[personal profile] icecreamemperor
Today I could see the morning hiding behind the clouds. Little bits of light were tearing through, but slowly. Like the morning might not get here until noon, and even then in bits and pieces.

And, trying to write this essay, I feel a little like poor Mr. Ramsay from To The Lighthouse, counting his way through the alphabet of philosophy, getting stuck on Q. Except it's not that I want to go further, or that I'm stuck at some important intersection, it's that I don't know exactly why. Why am I trying to explain something to someone else that I have already explained to myself? Someone who already knows, in all likelyhood, or who already has his own explanations which he prefers.

I like essays when they parallel a process of self-discovery -- I like writing an essay up until the point where I feel like my own discovery has stopped. This makes procrastination a double-evil: the longer I put off writing the essay, the more likely it is that by the time I go to write it, I will already know everything I want to say. Why bother writing an essay if I'm not going to learn anything new? The longer I polish my own thoughts the thinner they become. Maybe this means they're not good thoughts -- but I don't really think that matters to anyone, given the academic context.

What matters is, I had them. The essay is my testimony: here, I had some thoughts. Of dubious quality, of no use to anyone except me, except for my own development.

I feel like I should be able to write a big 'X' across a page and hand it in. That would satisfy me -- why shouldn't it satisfy the educational system? It would be an honest X, I'd stand by its content... what's the point in lying about your own mind?

--

Or maybe I'm just lazy. Maybe I'm addicted to regret.

Date: 2003-04-21 10:51 am (UTC)
From: [identity profile] shutupbetsy.livejournal.com
I liked Mr. Ramsay, somehow.

Mr. Ramsay

Date: 2003-04-21 01:16 pm (UTC)
From: [identity profile] angularanonymid.livejournal.com
I like him, too, in a way, though I think the whole 'A-Q' passage is intended as fairly brutal satire; it can be read as Woolf's parody of what she understood as stultifying male logical-sequential thinking: certainly in contrast with her much more abstract, rhythmic, lyrical, 'feminine' methods--he style and structure of 'To the Lighthouse' are anything but 'A-Q'...

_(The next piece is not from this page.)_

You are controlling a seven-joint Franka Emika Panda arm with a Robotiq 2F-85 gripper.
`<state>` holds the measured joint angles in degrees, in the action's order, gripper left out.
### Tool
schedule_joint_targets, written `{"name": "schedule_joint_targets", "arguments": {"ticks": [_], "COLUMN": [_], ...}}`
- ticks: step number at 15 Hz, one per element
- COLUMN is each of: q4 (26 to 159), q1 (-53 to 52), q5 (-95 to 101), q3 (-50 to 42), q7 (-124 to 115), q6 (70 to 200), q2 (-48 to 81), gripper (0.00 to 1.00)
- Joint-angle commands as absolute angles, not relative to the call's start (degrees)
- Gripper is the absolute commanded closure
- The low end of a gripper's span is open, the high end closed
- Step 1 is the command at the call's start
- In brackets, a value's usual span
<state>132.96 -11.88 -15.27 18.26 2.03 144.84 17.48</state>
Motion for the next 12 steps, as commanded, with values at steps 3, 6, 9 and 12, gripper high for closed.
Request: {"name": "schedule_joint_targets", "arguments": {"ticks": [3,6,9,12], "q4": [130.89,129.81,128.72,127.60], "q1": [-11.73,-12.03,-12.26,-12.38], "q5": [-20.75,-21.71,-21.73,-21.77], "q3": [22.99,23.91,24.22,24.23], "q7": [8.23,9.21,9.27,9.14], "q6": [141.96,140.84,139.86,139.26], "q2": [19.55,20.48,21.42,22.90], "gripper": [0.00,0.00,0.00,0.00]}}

We are given a lot of reasons to despise Mr Ramsay--at least at the beginning, anyway. But the beginning is deceptive, because it's focalized through one of the children (James), and it's a while, if I recall, before we get a passage focalized through Mr Ramsay. It seems we get the other characters' perspectives (generally unkind) on him before we get to glance over *his* shoulder, so to speak. Still, I think Woolf sympathizes with Mr. Ramsay at times. I think of the closing scenes of part one, with Mr. and Mrs. Ramsay reading separately but together, aware of each other, but silent--damn, that's a moving passage! One of my absolute favorites in Woolf. The Ramsays are also, sort of, portraits of her parents. And you can feel that personal resonance, I think--the Ramsays just seem to resonate for me much more than the Dalloways do. Damn, that's a wonderful book. I wrote my thesis on 'The Waves,' which I love dearly, but 'To the Lighthouse' is her best.

Date: 2003-04-21 01:27 pm (UTC)
From: [identity profile] angularanonymid.livejournal.com
I hear you, I hear you. You've touched on the whole problem with academic writing, and, in a way, the whole problem with the English profession as it is. So much pressure to publish; so much pressure to do 'original' work. 98% of published academic writing is crap, or if it's not crap, it's uninteresting, or even if it's interesting it's usually so poorly written that it's unintelligible. I don't think I'm cut out for it. Like you, writing, for me, is about discovery. It's not really 'writing' if it's dead. An 'essay,' in the original sense of the word (see Montaigne), is an attempt, literally a 'trial,' a go at something. But that sense has largely been lost. The voice of the writer has been devalued. Scholarly writing in the humanities should be *interesting.* Stanley Fish once said something like, "the job of the critic is not to be correct, but to be interesting." A lot of people didn't take too kindly to the remark, and I think he actually rescinded on it, but I know what he means, and I believe it. Agh. It's just very frustrating. I want to teach at the college level, but I don't think I'm going to make a run at being a tenured professor at a major research institution. I don't want to have to make a living on 'original' research and frequent publication. Too much pressure. I'd rather teach and write for discovery. Agh. Anyway, I enjoyed reading your little rant. Sums up how I feel about these things. And how I felt writing my thesis.